A diabetic screening is mostly a screening for an early diagnosis for diabetes. Sometimes people with diabetes may not show any symptoms, which makes it unpredictable. It is essential as an earlier diagnosis of diabetes would give you a better chance to decrease the risk of its complications and to treat it appropriately.
A diabetic screening test is a good preventative measure for catching on the development of diabetes at a very early stage. The result can be used to seek more medical advice from doctors. There are numerous tests to be done in a diabetic screen test.
- A1C test (HbA1c test)
- The fasting plasma glucose (FPG) test
- The oral glucose tolerance test (OGTT)
- Random plasma glucose (RPG) test
Diabetic test is used to have an early diagnosis on diabetes in order to decrease the risk of diabetes. Diabetes is a disease in which your blood glucose or blood sugar levels are too high. Glucose comes from the food we like carbs such as bread or rice and it is vital for our health as it is an important source of energy for the cells that forms the muscles and tissues. It is also the brain’s source of fuel.
It involves problems with hormone insulin which is released from the pancreas to help the body to store and utilize glucose. Diabetes occurs when there is a problem with the pancreas especially when it produces little to no insulin at all, having the too much glucose in your blood will lead to serious health issues such as hyperglycemia.
The exact cause of diabetes is still unknown till now, though there are many factors that may increase the risk of having diabetes:
- Weight: Being overweight may increase the risk
- Age: The risk may increase as you get older
- Inactivity: The less active you are, the greater the risk as physical activity will help control your weight and uses glucose as energy
- High Blood Pressure: Having a blood pressure over 140/90 millimetres of mercury may increase the risk for diabetes
Genes and Family History: If you have a parent or a sibling who suffer diabetes may affect other members
How to Identify?
Fasting blood sugar test
Fasting blood sugar tests involves having your blood drawn after you’ve fasted overnight, which usually means not eating for 8 to 12 hours:
- Results of less than 100 mg/dL are normal.

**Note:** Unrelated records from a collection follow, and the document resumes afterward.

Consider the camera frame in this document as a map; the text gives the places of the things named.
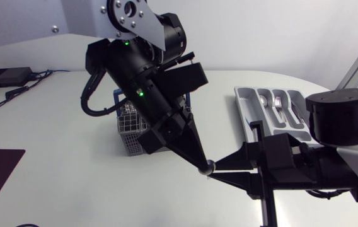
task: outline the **fork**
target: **fork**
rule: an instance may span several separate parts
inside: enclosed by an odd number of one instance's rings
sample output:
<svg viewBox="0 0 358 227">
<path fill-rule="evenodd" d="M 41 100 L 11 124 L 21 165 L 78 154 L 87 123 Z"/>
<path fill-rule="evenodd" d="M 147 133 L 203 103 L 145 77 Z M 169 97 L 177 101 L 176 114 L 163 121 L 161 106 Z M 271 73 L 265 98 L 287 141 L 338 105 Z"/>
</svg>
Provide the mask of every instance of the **fork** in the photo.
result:
<svg viewBox="0 0 358 227">
<path fill-rule="evenodd" d="M 282 104 L 281 104 L 281 97 L 276 96 L 274 98 L 274 105 L 275 105 L 275 109 L 277 110 L 277 112 L 280 115 L 280 118 L 284 121 L 287 122 L 287 117 L 286 114 L 284 113 L 284 110 L 282 109 Z"/>
</svg>

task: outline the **white wall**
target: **white wall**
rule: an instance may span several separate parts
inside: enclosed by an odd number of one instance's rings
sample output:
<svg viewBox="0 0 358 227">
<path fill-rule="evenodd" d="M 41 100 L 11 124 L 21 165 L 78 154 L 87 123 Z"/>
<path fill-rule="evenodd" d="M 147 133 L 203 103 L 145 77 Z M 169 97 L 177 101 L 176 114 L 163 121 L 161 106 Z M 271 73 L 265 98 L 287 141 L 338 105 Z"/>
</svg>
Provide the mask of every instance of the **white wall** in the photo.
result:
<svg viewBox="0 0 358 227">
<path fill-rule="evenodd" d="M 178 14 L 205 69 L 260 70 L 334 88 L 358 56 L 358 0 L 149 0 Z M 61 35 L 0 47 L 0 67 L 84 69 L 98 38 Z"/>
</svg>

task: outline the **gray cutlery tray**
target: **gray cutlery tray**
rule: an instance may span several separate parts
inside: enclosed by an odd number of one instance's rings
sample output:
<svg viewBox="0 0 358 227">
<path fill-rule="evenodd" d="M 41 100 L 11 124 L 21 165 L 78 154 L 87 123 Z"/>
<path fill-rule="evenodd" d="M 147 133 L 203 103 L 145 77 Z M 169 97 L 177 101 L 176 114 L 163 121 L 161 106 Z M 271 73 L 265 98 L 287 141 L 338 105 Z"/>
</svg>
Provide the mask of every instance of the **gray cutlery tray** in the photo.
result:
<svg viewBox="0 0 358 227">
<path fill-rule="evenodd" d="M 237 86 L 234 88 L 236 103 L 240 111 L 243 130 L 248 142 L 255 142 L 250 122 L 256 120 L 263 121 L 265 136 L 281 133 L 289 133 L 302 143 L 310 146 L 319 146 L 312 139 L 309 133 L 309 112 L 306 110 L 305 97 L 298 90 L 282 90 L 277 88 L 250 88 Z M 267 99 L 267 106 L 264 107 L 260 101 L 260 95 Z M 282 109 L 286 116 L 286 121 L 282 120 L 275 108 L 275 97 L 281 99 Z M 299 119 L 292 111 L 292 103 L 296 107 L 300 118 L 305 123 L 300 123 Z"/>
</svg>

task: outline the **screw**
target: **screw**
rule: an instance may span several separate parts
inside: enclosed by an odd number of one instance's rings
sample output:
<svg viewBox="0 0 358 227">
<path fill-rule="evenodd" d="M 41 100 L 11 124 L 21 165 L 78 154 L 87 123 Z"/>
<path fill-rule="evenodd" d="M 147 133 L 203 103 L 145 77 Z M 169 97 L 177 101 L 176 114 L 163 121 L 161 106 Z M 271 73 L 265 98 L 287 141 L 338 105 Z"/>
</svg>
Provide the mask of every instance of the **screw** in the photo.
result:
<svg viewBox="0 0 358 227">
<path fill-rule="evenodd" d="M 52 32 L 53 32 L 53 33 L 58 33 L 58 32 L 59 32 L 59 28 L 54 25 L 54 26 L 52 27 Z"/>
<path fill-rule="evenodd" d="M 104 6 L 101 7 L 101 13 L 102 13 L 102 14 L 105 14 L 105 13 L 106 13 L 106 7 L 104 7 Z"/>
</svg>

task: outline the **table surface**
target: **table surface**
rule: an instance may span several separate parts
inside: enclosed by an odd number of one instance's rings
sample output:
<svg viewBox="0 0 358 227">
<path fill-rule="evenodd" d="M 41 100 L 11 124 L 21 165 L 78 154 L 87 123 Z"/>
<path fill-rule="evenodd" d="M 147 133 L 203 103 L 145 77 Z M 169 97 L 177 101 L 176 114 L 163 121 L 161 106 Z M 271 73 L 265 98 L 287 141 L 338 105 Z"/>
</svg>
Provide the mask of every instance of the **table surface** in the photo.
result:
<svg viewBox="0 0 358 227">
<path fill-rule="evenodd" d="M 206 71 L 209 84 L 191 94 L 208 159 L 219 160 L 245 140 L 235 86 L 326 91 L 275 73 Z M 260 226 L 260 201 L 200 175 L 171 151 L 127 156 L 115 113 L 90 117 L 79 97 L 87 72 L 55 73 L 0 108 L 0 149 L 26 153 L 0 191 L 0 227 Z M 117 86 L 105 77 L 91 108 L 113 104 Z M 5 91 L 0 88 L 0 101 Z M 316 199 L 275 191 L 279 226 L 358 226 L 358 203 L 345 193 Z"/>
</svg>

- Results between 100 and 125 mg/dL indicate prediabetes.
- Results equal to or greater than 126 mg/dL after two tests indicate diabetes.
- Oral glucose tolerance test
The oral glucose test (OGTT) takes place over the course of two hours. Your blood sugar is tested initially, and then you’re given a sugary drink. After two hours, your blood sugar levels are tested again:
Results of less than 140 mg/dL are normal. Results between 140 and 199 mg/dL indicate prediabetes. Results equal to or greater than 200 mg/dL indicate diabetes.
There are several symptoms of diabetes, all of which affects differently according to the type of diabetes they have
- Increased thirst and urination
- Increased hunger
- Blurred vision
- Numbness or tingling in the feet or hands
- Sores that do not heal
- Unexplained weight loss
What to Do?
The first is an initial glucose challenge test. This test involves drinking a glucose syrup solution. Blood is drawn after an hour to measure blood sugar levels. A result of 130 to 140 mg/dL or less is considered normal. A higher-than-usual reading indicates the need for further testing. The follow-up glucose tolerance testing involves not eating anything overnight. An initial blood sugar level is measured. The blood sugar is then checked hourly for three hours. The second test involves doing a two-hour glucose tolerance test, similar to the one described above. One out-of-range value would be diagnostic for gestational diabetes using this test.